*TASK PROMPT*.
Retype, word for word, each line between the lines holding "After the hand's" and "left green circuit", inclusive, and leave the rest of the data alone.

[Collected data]
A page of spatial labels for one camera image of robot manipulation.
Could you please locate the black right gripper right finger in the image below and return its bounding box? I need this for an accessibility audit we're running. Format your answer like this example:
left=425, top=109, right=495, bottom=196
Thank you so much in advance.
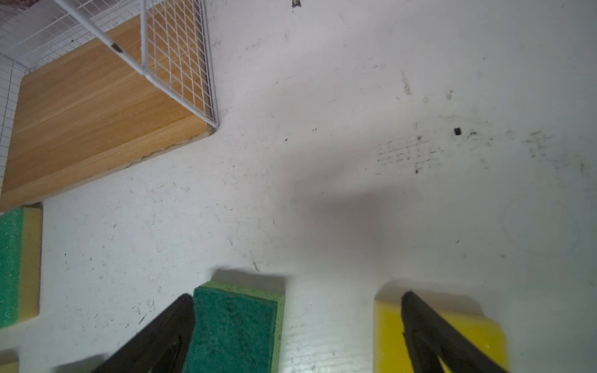
left=401, top=291, right=506, bottom=373

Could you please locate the yellow sponge right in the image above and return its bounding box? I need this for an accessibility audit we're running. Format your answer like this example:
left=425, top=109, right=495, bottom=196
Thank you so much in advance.
left=373, top=300, right=510, bottom=372

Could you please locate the white wire three-tier shelf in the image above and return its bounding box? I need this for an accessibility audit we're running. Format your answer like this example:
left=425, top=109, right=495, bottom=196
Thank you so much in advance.
left=1, top=1, right=218, bottom=194

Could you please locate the bottom wooden shelf board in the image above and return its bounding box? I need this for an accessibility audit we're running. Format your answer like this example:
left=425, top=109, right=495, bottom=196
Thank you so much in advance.
left=0, top=13, right=215, bottom=213

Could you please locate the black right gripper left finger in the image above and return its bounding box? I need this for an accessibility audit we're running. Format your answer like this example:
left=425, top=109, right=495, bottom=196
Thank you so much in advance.
left=94, top=294, right=195, bottom=372

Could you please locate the light green sponge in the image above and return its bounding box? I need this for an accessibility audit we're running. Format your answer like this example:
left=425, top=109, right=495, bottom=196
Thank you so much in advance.
left=1, top=207, right=43, bottom=329

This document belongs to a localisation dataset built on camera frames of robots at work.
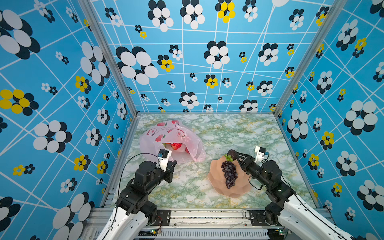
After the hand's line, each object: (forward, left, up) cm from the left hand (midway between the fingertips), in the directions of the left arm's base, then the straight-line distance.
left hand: (176, 161), depth 71 cm
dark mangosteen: (+4, -28, 0) cm, 28 cm away
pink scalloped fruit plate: (-1, -22, -19) cm, 29 cm away
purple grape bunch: (0, -29, -15) cm, 32 cm away
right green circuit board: (-26, -48, -21) cm, 58 cm away
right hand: (+4, -30, -1) cm, 30 cm away
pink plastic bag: (+18, -2, -12) cm, 21 cm away
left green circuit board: (-27, +11, -21) cm, 36 cm away
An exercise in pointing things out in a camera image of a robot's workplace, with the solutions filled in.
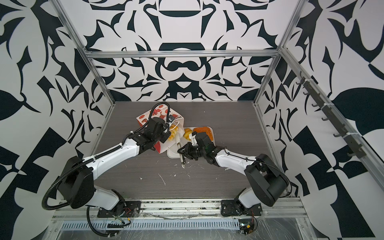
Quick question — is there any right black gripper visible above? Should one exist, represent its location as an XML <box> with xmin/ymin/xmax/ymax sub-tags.
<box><xmin>177</xmin><ymin>142</ymin><xmax>209</xmax><ymax>161</ymax></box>

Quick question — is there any yellow striped fake bread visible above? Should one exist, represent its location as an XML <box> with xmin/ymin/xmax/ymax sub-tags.
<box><xmin>183</xmin><ymin>128</ymin><xmax>193</xmax><ymax>141</ymax></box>

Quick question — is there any red white paper bag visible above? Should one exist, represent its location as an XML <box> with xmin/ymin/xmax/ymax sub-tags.
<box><xmin>135</xmin><ymin>104</ymin><xmax>185</xmax><ymax>154</ymax></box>

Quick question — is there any orange fake croissant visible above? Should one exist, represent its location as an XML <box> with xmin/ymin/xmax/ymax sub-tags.
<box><xmin>193</xmin><ymin>127</ymin><xmax>214</xmax><ymax>142</ymax></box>

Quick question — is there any yellow fake croissant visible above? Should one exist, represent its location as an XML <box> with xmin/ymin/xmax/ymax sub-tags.
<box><xmin>168</xmin><ymin>125</ymin><xmax>179</xmax><ymax>141</ymax></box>

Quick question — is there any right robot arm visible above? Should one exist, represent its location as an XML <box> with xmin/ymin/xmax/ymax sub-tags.
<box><xmin>178</xmin><ymin>132</ymin><xmax>289</xmax><ymax>209</ymax></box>

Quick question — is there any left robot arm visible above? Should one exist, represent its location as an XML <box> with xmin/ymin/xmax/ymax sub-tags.
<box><xmin>56</xmin><ymin>117</ymin><xmax>175</xmax><ymax>214</ymax></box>

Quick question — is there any white plastic tray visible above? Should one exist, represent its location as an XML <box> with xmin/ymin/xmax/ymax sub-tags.
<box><xmin>166</xmin><ymin>127</ymin><xmax>215</xmax><ymax>159</ymax></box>

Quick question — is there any small circuit board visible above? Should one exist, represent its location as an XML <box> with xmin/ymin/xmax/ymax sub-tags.
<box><xmin>239</xmin><ymin>218</ymin><xmax>259</xmax><ymax>235</ymax></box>

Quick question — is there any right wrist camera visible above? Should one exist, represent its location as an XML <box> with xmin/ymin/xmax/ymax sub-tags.
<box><xmin>189</xmin><ymin>133</ymin><xmax>198</xmax><ymax>146</ymax></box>

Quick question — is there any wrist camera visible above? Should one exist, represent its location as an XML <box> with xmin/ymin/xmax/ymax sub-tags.
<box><xmin>189</xmin><ymin>133</ymin><xmax>198</xmax><ymax>146</ymax></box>
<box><xmin>168</xmin><ymin>114</ymin><xmax>178</xmax><ymax>122</ymax></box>

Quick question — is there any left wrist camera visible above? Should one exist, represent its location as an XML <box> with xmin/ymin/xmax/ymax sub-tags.
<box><xmin>168</xmin><ymin>114</ymin><xmax>178</xmax><ymax>122</ymax></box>

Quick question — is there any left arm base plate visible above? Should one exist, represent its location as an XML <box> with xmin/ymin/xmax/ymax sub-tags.
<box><xmin>97</xmin><ymin>201</ymin><xmax>142</xmax><ymax>218</ymax></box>

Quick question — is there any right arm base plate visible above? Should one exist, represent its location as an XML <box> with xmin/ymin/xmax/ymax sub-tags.
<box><xmin>221</xmin><ymin>200</ymin><xmax>263</xmax><ymax>217</ymax></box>

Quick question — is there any white slotted cable duct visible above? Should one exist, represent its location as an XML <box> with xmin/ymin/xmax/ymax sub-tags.
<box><xmin>61</xmin><ymin>218</ymin><xmax>242</xmax><ymax>231</ymax></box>

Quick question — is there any black corrugated cable conduit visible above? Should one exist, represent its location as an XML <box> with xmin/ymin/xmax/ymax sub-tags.
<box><xmin>41</xmin><ymin>163</ymin><xmax>91</xmax><ymax>211</ymax></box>

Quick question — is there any aluminium cage frame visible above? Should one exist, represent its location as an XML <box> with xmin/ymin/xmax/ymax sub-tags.
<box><xmin>49</xmin><ymin>0</ymin><xmax>384</xmax><ymax>199</ymax></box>

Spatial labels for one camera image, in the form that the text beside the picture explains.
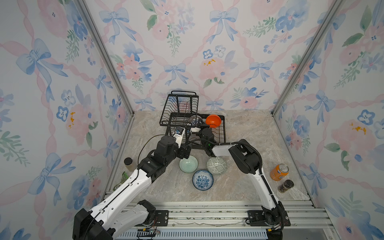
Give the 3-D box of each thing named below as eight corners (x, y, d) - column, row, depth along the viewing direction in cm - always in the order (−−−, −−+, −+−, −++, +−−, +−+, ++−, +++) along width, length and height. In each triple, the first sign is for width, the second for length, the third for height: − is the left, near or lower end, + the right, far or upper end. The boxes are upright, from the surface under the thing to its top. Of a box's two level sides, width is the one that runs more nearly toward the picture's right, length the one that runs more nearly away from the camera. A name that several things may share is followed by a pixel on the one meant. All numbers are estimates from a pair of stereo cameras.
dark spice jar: (278, 193, 84) (288, 186, 76) (276, 186, 86) (285, 179, 78) (285, 193, 84) (295, 186, 76) (282, 186, 86) (292, 179, 78)
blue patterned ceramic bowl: (192, 190, 84) (192, 188, 81) (192, 172, 91) (192, 169, 87) (213, 190, 84) (214, 188, 81) (212, 172, 91) (212, 169, 87)
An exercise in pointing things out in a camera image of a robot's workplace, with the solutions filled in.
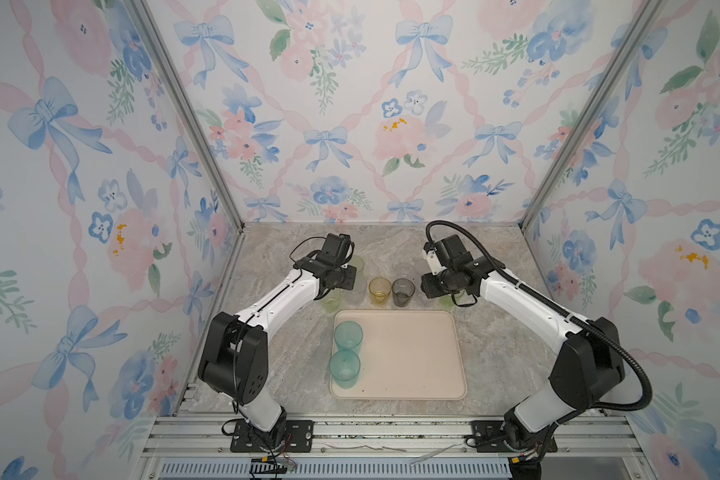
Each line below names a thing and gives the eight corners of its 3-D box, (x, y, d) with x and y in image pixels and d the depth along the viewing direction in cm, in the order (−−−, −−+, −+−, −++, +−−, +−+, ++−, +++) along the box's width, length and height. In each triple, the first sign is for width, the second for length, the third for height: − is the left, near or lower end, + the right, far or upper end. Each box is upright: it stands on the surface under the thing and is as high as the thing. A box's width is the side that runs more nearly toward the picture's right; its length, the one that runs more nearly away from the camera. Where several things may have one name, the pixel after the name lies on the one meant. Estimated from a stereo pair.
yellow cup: (374, 307, 99) (375, 295, 93) (369, 290, 103) (369, 278, 97) (392, 303, 100) (394, 291, 94) (386, 286, 104) (388, 274, 98)
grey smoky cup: (392, 307, 99) (394, 296, 94) (391, 290, 103) (393, 278, 98) (413, 307, 99) (416, 296, 94) (411, 290, 103) (414, 278, 98)
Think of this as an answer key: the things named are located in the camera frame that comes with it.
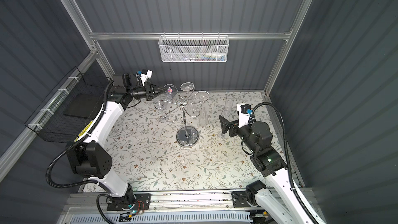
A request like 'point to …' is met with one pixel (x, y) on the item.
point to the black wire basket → (62, 115)
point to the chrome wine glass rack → (186, 136)
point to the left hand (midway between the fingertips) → (166, 90)
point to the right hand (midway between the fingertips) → (231, 115)
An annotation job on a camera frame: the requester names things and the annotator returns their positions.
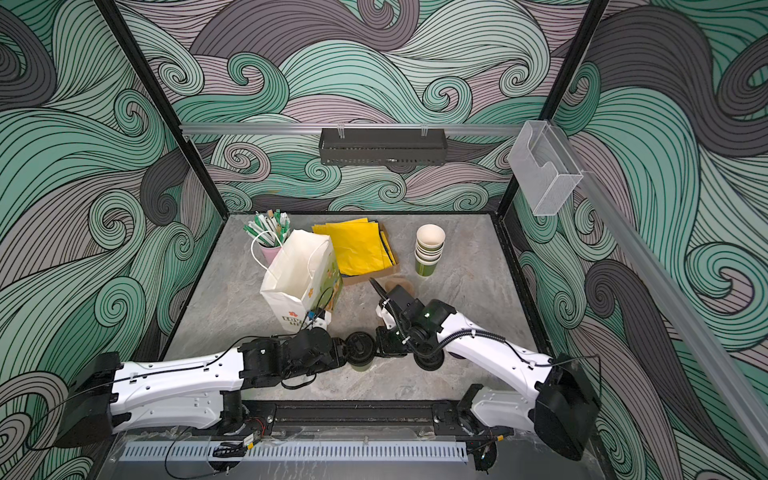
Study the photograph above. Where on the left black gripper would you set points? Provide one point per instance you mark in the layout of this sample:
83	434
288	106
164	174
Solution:
339	357

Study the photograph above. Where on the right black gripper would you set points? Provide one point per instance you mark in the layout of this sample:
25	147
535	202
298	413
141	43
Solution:
383	346

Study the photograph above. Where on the white paper takeout bag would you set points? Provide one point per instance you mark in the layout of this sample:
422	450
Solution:
303	276

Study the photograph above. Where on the green paper coffee cup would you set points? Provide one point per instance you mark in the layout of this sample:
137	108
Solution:
362	368

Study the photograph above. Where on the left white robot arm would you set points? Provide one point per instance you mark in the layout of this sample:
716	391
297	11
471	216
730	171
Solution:
109	396

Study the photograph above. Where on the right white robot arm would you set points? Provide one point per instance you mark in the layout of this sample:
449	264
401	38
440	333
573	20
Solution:
528	376

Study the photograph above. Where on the black coffee lid stack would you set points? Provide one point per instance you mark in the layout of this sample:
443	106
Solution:
430	363

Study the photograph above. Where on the brown pulp cup carrier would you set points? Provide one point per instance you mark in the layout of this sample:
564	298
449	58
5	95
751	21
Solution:
394	281

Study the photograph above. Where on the brown cardboard napkin tray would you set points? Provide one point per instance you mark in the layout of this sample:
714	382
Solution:
391	270

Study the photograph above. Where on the yellow napkin stack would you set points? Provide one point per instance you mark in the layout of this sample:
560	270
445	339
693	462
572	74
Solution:
359	245

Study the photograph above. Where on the stack of green paper cups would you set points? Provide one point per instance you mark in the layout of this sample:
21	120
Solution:
430	241

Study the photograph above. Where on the pink cup of stirrers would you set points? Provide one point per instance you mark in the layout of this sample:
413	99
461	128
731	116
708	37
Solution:
269	231

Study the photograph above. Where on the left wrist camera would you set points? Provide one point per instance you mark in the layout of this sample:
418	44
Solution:
318	318

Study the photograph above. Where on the white slotted cable duct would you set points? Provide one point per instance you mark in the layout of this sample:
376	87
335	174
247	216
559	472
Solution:
424	451

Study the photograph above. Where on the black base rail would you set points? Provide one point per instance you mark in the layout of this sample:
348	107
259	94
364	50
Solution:
354	414

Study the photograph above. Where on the black wall-mounted tray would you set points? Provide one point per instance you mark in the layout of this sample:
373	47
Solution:
382	146

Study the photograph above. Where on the clear acrylic wall holder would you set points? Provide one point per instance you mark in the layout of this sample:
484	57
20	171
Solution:
544	164

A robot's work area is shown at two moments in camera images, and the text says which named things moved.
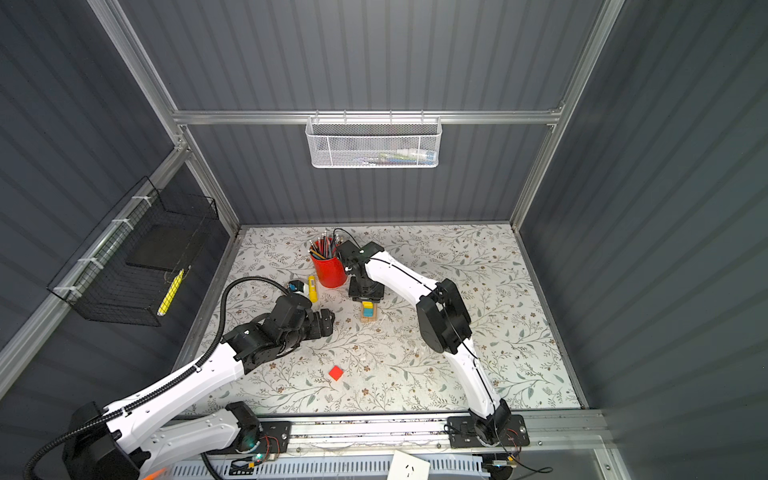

*THE ANSWER*.
After the hand's line, each object: (forward, left, up) cm from the left hand (midway between the fingertips), in the directions of the left arm's base, then the straight-line distance.
left hand: (176, 161), depth 71 cm
dark mangosteen: (+4, -28, 0) cm, 28 cm away
pink scalloped fruit plate: (-1, -22, -19) cm, 29 cm away
purple grape bunch: (0, -29, -15) cm, 32 cm away
right green circuit board: (-26, -48, -21) cm, 58 cm away
right hand: (+4, -30, -1) cm, 30 cm away
pink plastic bag: (+18, -2, -12) cm, 21 cm away
left green circuit board: (-27, +11, -21) cm, 36 cm away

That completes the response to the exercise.